2008年以降VIX指数の40超えは今局面を除き5回あるが、足元の50超えはかなり大きな数値
今回の米相互関税ショックを受け、4月8日時点のVIX指数は52.33まで上昇しました。これは今後30日間で、S&P500指数が4月8日の終値から上下15.1%の範囲(4,230.05ポイントから5,735.49ポイント)で推移するという投資家の見方を反映しており、依然として株価の先行きが極めて見通しにくい状況にあると思われます。そこで、以下、過去にVIX指数が40を超えて上昇した際、その後の株価はどのように推移したかを検証します。
2008年以降、VIX指数が40を超えた局面は5回ありました(今局面は除く)。具体的には、①2008年のリーマン・ショック、②2010年の欧州債務危機、③2011年の米国債ショック(米国債の格下げによる市場の混乱)、④2015年のチャイナ・ショック、⑤2020年のコロナ・ショックの時ですが(図表)、今回のVIX指数の52.33は、まだリーマン・ショックやコロナ・ショックほどではありませんが、かなり大きな数値であることが分かります。
VIX急騰でも1年以内に市場は落ち着き、株高となる過去の傾向は、長期視点の大切さを示唆
①において、VIX指数は2008年11月20日に80.86を記録しましたが、S&P500指数は30営業日後に20.0%、半年後に20.1%、1年後に45.0%上昇しました。②から④では、VIX指数は40台に達しましたが、②の30営業日後を除き、S&P500指数は30営業日後、半年後、1年後、いずれも上昇しています。⑤において、VIX指数は82.69を記録しましたが、S&P500指数はやはり、30営業日後、半年後、1年後に上昇しています。
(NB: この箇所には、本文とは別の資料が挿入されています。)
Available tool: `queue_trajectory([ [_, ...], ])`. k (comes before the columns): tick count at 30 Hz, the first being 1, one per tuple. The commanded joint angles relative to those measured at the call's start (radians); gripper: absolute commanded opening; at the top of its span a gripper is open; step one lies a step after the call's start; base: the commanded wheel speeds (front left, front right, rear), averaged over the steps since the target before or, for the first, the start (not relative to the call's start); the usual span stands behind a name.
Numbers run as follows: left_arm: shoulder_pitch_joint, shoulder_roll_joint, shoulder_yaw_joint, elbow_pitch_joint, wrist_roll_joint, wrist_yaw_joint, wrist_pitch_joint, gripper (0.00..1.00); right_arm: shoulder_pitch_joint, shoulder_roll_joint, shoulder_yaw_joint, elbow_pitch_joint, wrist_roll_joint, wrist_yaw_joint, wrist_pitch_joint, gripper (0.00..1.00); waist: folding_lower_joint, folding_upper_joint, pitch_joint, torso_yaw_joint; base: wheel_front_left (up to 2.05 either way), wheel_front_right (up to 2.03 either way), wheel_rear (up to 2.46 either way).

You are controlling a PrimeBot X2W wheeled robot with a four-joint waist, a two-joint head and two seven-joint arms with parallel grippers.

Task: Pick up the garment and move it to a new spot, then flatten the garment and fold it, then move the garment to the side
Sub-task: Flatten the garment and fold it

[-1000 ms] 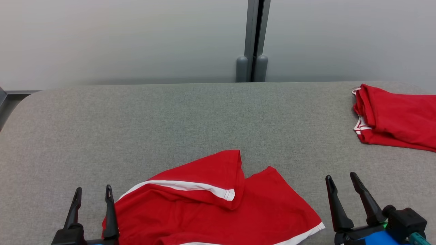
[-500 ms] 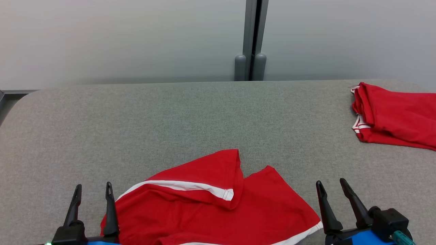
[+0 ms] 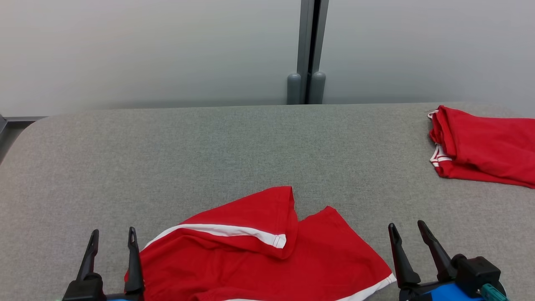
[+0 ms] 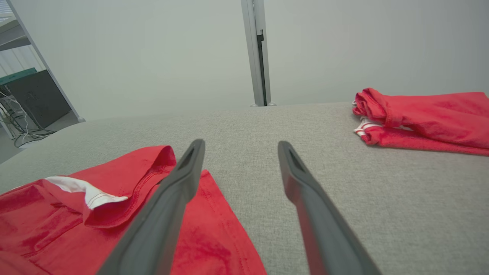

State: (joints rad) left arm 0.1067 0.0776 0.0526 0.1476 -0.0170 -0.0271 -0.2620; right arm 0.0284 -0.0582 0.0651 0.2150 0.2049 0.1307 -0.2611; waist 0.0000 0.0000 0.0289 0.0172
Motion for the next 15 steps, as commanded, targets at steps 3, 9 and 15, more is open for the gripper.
queue_trajectory([
  [3, 0.006, 0.004, 0.003, -0.001, 0.002, 0.002, -0.004, 1.00, 0.004, 0.004, -0.003, 0.006, -0.006, 0.000, -0.005, 1.00, 0.0000, 0.0000, -0.003, -0.001, 0.00, 0.00, 0.00],
  [9, 0.017, 0.009, -0.004, -0.005, 0.008, -0.005, -0.004, 1.00, 0.011, 0.005, -0.007, 0.012, -0.010, 0.000, -0.005, 1.00, 0.0000, 0.0000, -0.017, -0.003, 0.00, 0.00, 0.00],
  [15, 0.051, 0.008, -0.083, -0.008, 0.007, -0.054, -0.004, 1.00, 0.013, -0.012, -0.025, 0.065, -0.019, 0.000, -0.005, 1.00, 0.0000, 0.0000, -0.030, -0.001, 0.00, 0.00, 0.00],
])
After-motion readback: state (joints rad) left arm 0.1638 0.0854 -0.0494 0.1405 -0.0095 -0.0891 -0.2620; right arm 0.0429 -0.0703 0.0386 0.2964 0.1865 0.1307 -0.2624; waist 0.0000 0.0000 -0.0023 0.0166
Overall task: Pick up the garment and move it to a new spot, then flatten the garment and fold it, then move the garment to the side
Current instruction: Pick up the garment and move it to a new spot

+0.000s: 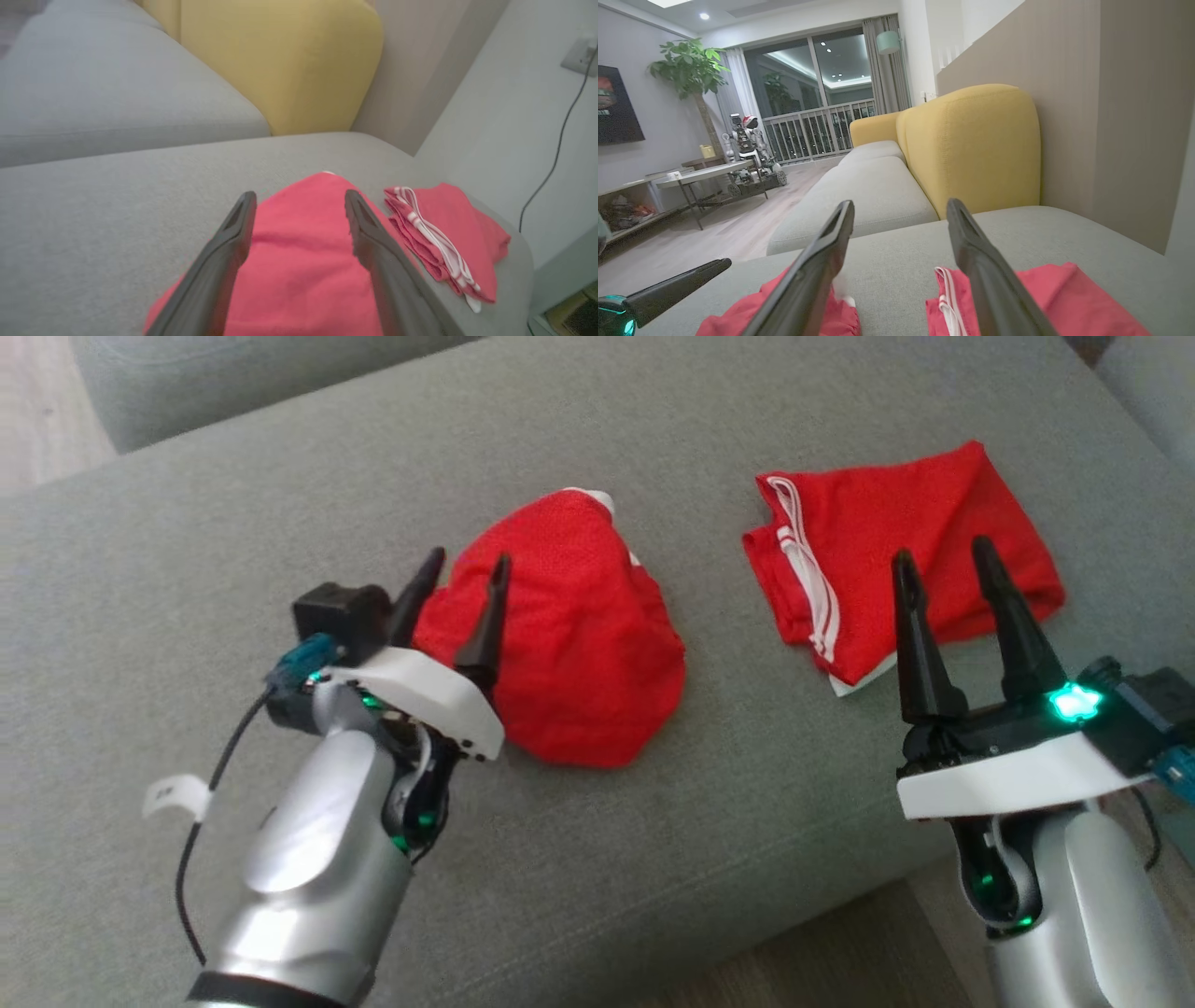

このような動きを踏まえると、VIX指数が40を超えて急騰する局面は、確かに市場に極度の警戒感が広がっている状態ではあるものの、その後1年以内に市場は総じて落ち着きを取り戻し、S&P500指数は上昇する傾向があるといえます。今回も、米相互関税をめぐる不透明感は強く、VIX指数は50を超えていますが、過去の実例は、やはり長期の視点が大切であることを示唆しているように思われます。